▼

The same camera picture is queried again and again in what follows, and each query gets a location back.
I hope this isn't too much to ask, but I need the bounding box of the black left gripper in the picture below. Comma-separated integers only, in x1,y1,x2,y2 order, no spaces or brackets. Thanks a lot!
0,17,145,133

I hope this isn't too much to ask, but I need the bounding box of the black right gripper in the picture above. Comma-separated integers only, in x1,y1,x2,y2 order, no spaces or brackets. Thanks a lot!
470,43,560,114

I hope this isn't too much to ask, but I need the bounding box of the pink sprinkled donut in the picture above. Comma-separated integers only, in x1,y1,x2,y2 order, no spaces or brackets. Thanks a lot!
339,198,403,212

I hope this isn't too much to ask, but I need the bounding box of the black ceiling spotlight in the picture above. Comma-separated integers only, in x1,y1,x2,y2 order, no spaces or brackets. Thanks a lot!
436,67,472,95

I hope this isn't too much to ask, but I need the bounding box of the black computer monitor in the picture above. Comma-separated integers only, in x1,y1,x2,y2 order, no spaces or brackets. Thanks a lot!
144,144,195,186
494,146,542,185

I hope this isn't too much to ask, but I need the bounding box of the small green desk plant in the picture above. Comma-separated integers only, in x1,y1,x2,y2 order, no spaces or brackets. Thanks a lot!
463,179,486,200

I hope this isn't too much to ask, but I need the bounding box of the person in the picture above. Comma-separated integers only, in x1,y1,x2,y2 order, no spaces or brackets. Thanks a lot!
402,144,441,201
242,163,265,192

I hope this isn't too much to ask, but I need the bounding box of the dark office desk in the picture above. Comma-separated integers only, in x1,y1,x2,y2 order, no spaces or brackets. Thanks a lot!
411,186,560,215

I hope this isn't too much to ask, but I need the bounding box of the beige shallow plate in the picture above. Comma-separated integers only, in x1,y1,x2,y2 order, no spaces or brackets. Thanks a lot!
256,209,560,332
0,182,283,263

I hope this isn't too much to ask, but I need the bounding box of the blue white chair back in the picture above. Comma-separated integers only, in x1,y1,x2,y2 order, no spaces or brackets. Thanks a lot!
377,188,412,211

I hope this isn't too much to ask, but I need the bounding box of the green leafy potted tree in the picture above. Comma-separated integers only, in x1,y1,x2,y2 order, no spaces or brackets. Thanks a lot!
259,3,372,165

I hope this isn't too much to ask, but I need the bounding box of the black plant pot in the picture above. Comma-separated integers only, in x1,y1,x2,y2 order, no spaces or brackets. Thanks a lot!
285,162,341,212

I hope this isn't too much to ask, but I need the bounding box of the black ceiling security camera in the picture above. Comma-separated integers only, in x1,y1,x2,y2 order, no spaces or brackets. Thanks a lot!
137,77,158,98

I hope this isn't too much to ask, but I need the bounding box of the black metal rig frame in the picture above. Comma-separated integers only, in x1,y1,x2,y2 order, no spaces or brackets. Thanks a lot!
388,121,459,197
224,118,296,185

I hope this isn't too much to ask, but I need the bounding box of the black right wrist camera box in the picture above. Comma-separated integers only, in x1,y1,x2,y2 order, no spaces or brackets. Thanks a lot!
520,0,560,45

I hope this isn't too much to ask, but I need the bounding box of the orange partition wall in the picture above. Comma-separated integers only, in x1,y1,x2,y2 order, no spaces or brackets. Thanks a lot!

▲

An exact copy of all the records above is needed.

● **EXERCISE RESULT**
The same camera picture is queried again and again in what follows, and each query gets a location back.
I hope this isn't too much to ask, but I need the bounding box of the black left gripper in the picture below. Comma-separated integers only, in x1,y1,x2,y2 order, no spaces or brackets. Thanks a lot!
0,17,145,133

I hope this isn't too much to ask, but I need the bounding box of the black right gripper in the picture above. Comma-separated integers only, in x1,y1,x2,y2 order, no spaces or brackets. Thanks a lot!
470,43,560,114

I hope this isn't too much to ask, but I need the bounding box of the pink sprinkled donut in the picture above. Comma-separated integers only, in x1,y1,x2,y2 order, no spaces or brackets. Thanks a lot!
339,198,403,212

I hope this isn't too much to ask, but I need the bounding box of the black ceiling spotlight in the picture above. Comma-separated integers only, in x1,y1,x2,y2 order, no spaces or brackets. Thanks a lot!
436,67,472,95

I hope this isn't too much to ask, but I need the bounding box of the black computer monitor in the picture above. Comma-separated integers only, in x1,y1,x2,y2 order, no spaces or brackets. Thanks a lot!
144,144,195,186
494,146,542,185

I hope this isn't too much to ask, but I need the bounding box of the small green desk plant in the picture above. Comma-separated integers only, in x1,y1,x2,y2 order, no spaces or brackets. Thanks a lot!
463,179,486,200

I hope this isn't too much to ask, but I need the bounding box of the person in the picture above. Comma-separated integers only, in x1,y1,x2,y2 order, no spaces or brackets. Thanks a lot!
402,144,441,201
242,163,265,192

I hope this isn't too much to ask, but I need the bounding box of the dark office desk in the picture above. Comma-separated integers only, in x1,y1,x2,y2 order, no spaces or brackets. Thanks a lot!
411,186,560,215

I hope this isn't too much to ask, but I need the bounding box of the beige shallow plate in the picture above. Comma-separated integers only, in x1,y1,x2,y2 order, no spaces or brackets. Thanks a lot!
256,209,560,332
0,182,283,263

I hope this isn't too much to ask, but I need the bounding box of the blue white chair back in the picture above. Comma-separated integers only, in x1,y1,x2,y2 order, no spaces or brackets. Thanks a lot!
377,188,412,211

I hope this isn't too much to ask, but I need the bounding box of the green leafy potted tree in the picture above. Comma-separated integers only, in x1,y1,x2,y2 order, no spaces or brackets. Thanks a lot!
259,3,372,165

I hope this isn't too much to ask, but I need the bounding box of the black plant pot in the picture above. Comma-separated integers only, in x1,y1,x2,y2 order, no spaces or brackets. Thanks a lot!
285,162,341,212

I hope this isn't too much to ask, but I need the bounding box of the black ceiling security camera in the picture above. Comma-separated integers only, in x1,y1,x2,y2 order, no spaces or brackets. Thanks a lot!
137,77,158,98

I hope this isn't too much to ask, but I need the bounding box of the black metal rig frame in the picture above. Comma-separated integers only, in x1,y1,x2,y2 order, no spaces or brackets. Thanks a lot!
388,121,459,197
224,118,296,185

I hope this isn't too much to ask, but I need the bounding box of the black right wrist camera box in the picture above. Comma-separated integers only, in x1,y1,x2,y2 order, no spaces or brackets. Thanks a lot!
520,0,560,45

I hope this isn't too much to ask, but I need the bounding box of the orange partition wall in the picture above. Comma-separated integers only, in x1,y1,x2,y2 order, no spaces or brackets. Thanks a lot!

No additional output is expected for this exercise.